9.5 Contribution to development of Indonesia through the natural gas spread The effect of the natural gas spread on the area mentioned above is, primarily, reduction of LPG import and saving subsidy for import with the domestic gas spreading. In addition, in a microscopic view, development of marine product industry is expected, and ‘low carbon’, ‘energy saving’ and ‘energy security enhancement’ can be achieved through natural gas introduction, especially through utilization of CHP. In a global trend, greenhouse gas reduction will be recognized as a more important theme for each country. Indonesia also show attitude to address the issue early, and natural gas spread might be helpful for greenhouse gas reduction. In the current situation of Indonesia, number of skilled personnel for development, design, engineering, production, operation and maintenance of CHP are limited. Japanese companies precede the world in the field of gas engine energy optimizing technology,

9-25 then, Japanese companies will be able to differentiate themselves when the technology is introduced to Indonesia.

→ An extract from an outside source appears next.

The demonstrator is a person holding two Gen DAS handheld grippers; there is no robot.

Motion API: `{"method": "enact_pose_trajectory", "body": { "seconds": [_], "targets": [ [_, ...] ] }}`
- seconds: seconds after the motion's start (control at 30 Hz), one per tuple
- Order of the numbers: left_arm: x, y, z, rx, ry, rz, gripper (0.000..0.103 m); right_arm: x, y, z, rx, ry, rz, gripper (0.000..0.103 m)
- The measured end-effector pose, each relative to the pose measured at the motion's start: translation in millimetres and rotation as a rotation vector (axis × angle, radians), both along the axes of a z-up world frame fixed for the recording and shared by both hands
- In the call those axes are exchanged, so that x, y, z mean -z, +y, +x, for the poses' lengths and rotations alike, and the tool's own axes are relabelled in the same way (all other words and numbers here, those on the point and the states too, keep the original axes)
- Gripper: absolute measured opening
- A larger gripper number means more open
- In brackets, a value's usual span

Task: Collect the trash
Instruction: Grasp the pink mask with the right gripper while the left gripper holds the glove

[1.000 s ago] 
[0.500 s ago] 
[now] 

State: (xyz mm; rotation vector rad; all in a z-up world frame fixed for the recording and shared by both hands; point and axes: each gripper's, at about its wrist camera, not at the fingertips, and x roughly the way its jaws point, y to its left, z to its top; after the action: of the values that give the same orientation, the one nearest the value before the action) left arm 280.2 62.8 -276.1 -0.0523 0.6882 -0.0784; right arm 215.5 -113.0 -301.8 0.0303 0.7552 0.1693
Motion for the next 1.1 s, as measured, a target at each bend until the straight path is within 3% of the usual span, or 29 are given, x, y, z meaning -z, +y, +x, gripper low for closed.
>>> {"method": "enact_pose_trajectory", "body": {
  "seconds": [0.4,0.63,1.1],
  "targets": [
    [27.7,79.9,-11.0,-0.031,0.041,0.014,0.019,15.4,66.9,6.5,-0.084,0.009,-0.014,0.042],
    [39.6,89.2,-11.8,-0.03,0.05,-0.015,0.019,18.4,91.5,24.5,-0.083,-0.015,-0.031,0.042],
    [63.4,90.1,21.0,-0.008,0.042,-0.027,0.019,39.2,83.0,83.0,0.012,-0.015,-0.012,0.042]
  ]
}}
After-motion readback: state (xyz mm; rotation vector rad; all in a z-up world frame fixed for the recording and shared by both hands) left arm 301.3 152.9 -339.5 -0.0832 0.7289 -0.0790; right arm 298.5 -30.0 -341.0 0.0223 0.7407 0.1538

Along with the spread of cogeneration system, design and high-level maintenance technology will be transferred to Indonesia, which may also contribute to local job creation of operators and maintenance staffs for CHP. Natural gas spread project model described here can be applied to other districts than North Sulawesi, according to local conditions. For the development of Indonesia, we wish the concept described in the chapter to be realized in many areas.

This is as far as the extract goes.